**Work order**
Only the pictures are to be left out; please reproduce everything else in the data exactly.

»»

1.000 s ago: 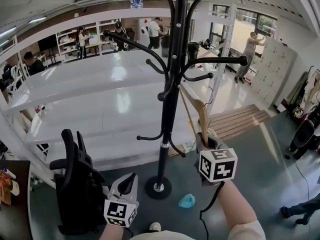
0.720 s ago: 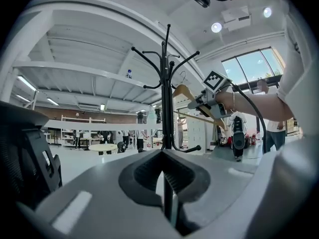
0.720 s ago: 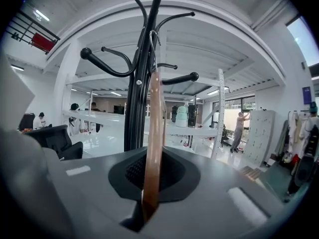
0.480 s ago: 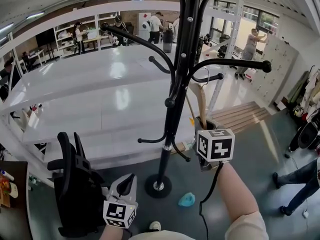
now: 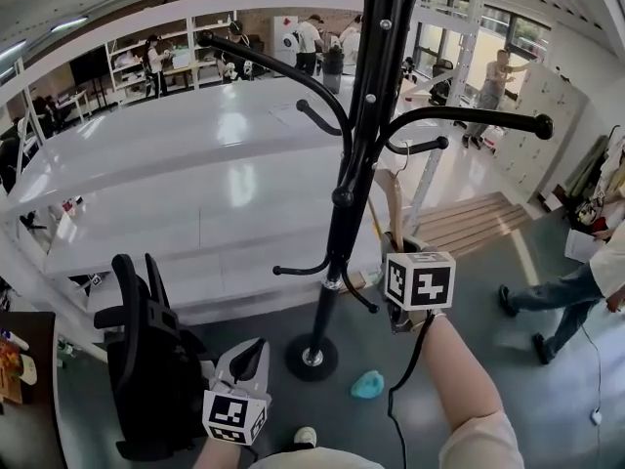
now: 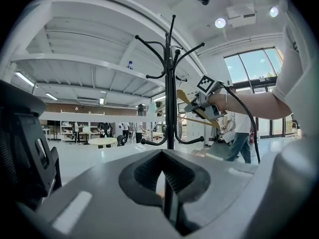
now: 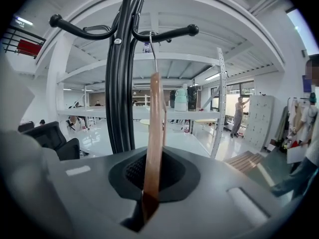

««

**Solution to this problem**
1.000 s ago: 
0.720 s ago: 
0.720 s ago: 
0.480 s ago: 
now: 
now: 
now: 

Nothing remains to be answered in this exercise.